Scandale carcéral

Le ministre de la Justice, Gérald Darmanin, était l’invité de la matinale à France Inter, et il piaffait d’impatience parce que le journaliste tardait à l’interroger sur « l’affaire » des massages de la Saint Valentin, en lui posant des questions sur des sujets de moindre importance à ses yeux, tels que les violences sexuelles dans l’établissement catholique de Bétharram, et la connaissance que pouvait en avoir François Bayrou, son actuel Premier ministre. En gros, tout ça c’est du passé, la polémique est politicienne, et il n’a « aucune raison » de ne pas le croire. Circulez, et passons aux choses sérieuses.

Des syndicalistes FO de la pénitentiaire se sont émus du traitement de faveur qui aurait été réservé à des détenus de la prison de Seysses près de Toulouse. Il y est question de massages dispensés par des étudiantes en esthétique, et de soins du visage.

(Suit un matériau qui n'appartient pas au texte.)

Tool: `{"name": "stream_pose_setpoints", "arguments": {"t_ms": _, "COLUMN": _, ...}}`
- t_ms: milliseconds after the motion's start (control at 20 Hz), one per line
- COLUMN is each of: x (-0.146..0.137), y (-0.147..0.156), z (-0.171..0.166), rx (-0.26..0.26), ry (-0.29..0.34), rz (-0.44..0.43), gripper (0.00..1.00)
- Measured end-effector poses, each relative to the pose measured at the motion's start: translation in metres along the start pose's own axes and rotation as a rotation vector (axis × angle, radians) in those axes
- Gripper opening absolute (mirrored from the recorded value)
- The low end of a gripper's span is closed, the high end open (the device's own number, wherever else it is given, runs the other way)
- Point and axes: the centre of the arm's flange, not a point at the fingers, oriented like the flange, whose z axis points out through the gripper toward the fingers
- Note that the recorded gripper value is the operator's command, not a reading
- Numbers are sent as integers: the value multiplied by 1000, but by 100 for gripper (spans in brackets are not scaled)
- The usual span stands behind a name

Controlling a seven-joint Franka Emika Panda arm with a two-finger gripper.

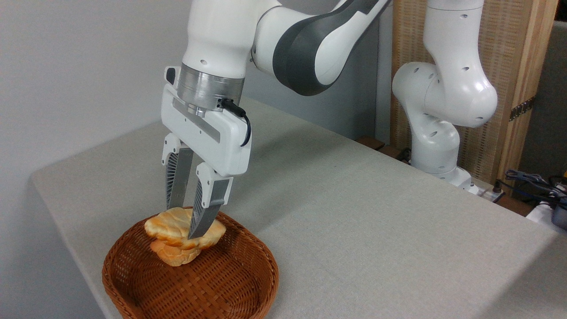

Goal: Put bread into the basket

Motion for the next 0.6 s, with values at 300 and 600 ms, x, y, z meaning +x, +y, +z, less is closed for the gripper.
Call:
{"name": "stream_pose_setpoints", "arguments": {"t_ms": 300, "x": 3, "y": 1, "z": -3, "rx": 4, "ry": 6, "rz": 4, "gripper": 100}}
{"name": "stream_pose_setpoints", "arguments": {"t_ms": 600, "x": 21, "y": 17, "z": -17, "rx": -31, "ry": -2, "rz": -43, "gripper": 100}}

Les représentants des surveillants pointent aussi qu’ils sont exclus de ces activités apparemment récréatives, ou « ludiques » selon l’expression de Gérald Darmanin, qui s’est empressé de les interdire jusqu’à nouvel ordre. Je retrouve ici un vieux réflexe du personnel attaché aux établissements carcéraux, jaloux des quelques prérogatives conservées par les détenus, notamment ceux qui poursuivent des études d’un certain niveau, alors qu’eux-mêmes se sentent dévalorisés par leur hiérarchie. Pour la population, la prison doit d’abord et avant tout être une punition, pour expier les fautes passées. Le ministre consent du bout des lèvres à reconnaître l’intérêt d’une activité permettant une réinsertion sociale et réduisant la récidive, telle que l’apprentissage d’un métier, des études ou même un passe-temps, mais réserve cette possibilité aux détenus en fin de peine, quelques mois avant leur libération. C’est notoirement insuffisant. L’objectif de réhabilitation doit être présent au premier jour pour avoir une chance de réussir.

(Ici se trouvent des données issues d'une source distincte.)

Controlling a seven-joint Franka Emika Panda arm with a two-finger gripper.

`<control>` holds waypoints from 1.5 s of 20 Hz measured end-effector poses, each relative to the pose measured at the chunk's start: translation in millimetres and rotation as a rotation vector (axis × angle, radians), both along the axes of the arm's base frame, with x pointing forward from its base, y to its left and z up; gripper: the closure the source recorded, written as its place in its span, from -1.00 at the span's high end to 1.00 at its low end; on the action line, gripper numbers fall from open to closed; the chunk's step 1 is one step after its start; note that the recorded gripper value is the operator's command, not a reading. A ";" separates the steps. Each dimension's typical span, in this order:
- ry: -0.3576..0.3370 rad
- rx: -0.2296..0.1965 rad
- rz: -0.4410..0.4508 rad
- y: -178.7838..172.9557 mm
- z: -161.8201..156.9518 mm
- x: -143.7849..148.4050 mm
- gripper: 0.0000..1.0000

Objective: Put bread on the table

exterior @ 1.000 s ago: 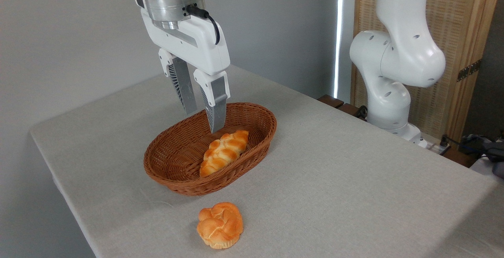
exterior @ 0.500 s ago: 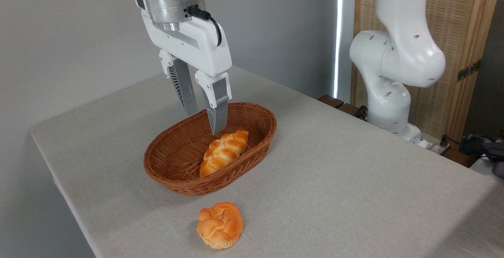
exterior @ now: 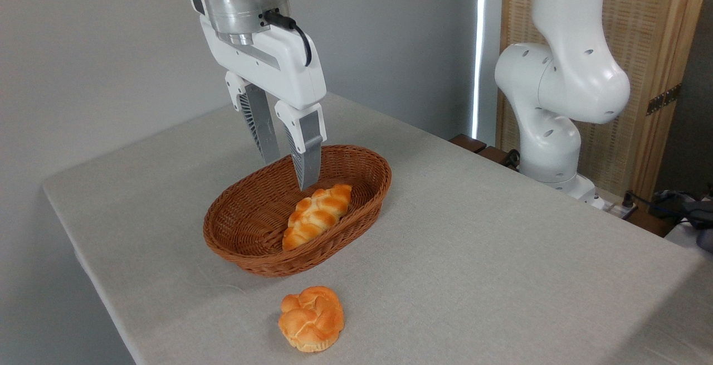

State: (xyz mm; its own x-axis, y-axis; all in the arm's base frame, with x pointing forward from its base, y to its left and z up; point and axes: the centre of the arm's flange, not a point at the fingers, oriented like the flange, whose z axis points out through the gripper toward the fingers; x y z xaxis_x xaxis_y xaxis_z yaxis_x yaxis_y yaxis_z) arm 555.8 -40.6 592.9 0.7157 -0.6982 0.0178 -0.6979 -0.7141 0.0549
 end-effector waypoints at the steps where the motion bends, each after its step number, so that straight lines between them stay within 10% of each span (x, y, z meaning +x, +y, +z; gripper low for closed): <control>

Renseignements pris, les fameux massages, qui concernaient uniquement le cuir chevelu, étaient pratiqués par les détenus eux-mêmes sur les conseils des étudiantes, totalement bénévoles. Quant à la date du 14 février, il s’agit d’une pure coïncidence. S’il y a bien un problème concernant les prisons en France, c’est celui de la surpopulation pénale endémique qui ne fait que s’accroître avec le temps dans les centres de détention où elle atteint parfois localement plus de 200 % d’occupation. Il y a en ce moment près de 80 000 détenus pour quelques 62 000 places. Cet élément à lui seul explique l’incapacité à gérer correctement les difficultés liées à la promiscuité et aux conflits inévitables qu’elle engendre. Quant aux activités, ludiques ou non, elles sont très utiles pour conserver une certaine sérénité dans la détention. Il en va de même pour la circulation de produits interdits, cannabis ou téléphones portables, qui évitent l’implosion, voire les mutineries. À vouloir nier ces réalités, le ministre prend le risque de masquer les difficultés sans chercher à les résoudre.